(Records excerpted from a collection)
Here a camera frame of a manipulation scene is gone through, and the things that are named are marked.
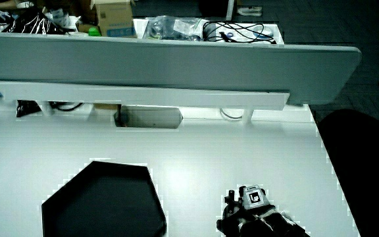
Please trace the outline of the person's right hand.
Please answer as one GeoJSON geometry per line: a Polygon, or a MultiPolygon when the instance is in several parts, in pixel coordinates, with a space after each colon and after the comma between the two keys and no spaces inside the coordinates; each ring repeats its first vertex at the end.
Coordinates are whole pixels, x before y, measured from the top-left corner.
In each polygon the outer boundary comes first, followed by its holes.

_ACTIVITY_
An exact reproduction of all the records is required, with no pictures included.

_OUTPUT OF THE EXERCISE_
Here a camera frame of a manipulation scene is gone through, and the things that are named are marked.
Please trace the outline of the person's right hand.
Please answer as one GeoJSON geometry per line: a Polygon, or a MultiPolygon when the instance is in several parts, in pixel coordinates, with a space after each colon and after the comma between the two keys and no spaces inside the coordinates; each ring repeats its first vertex at the end.
Coordinates are whole pixels, x before y, measured from the top-left corner.
In each polygon the outer boundary comes first, followed by its holes.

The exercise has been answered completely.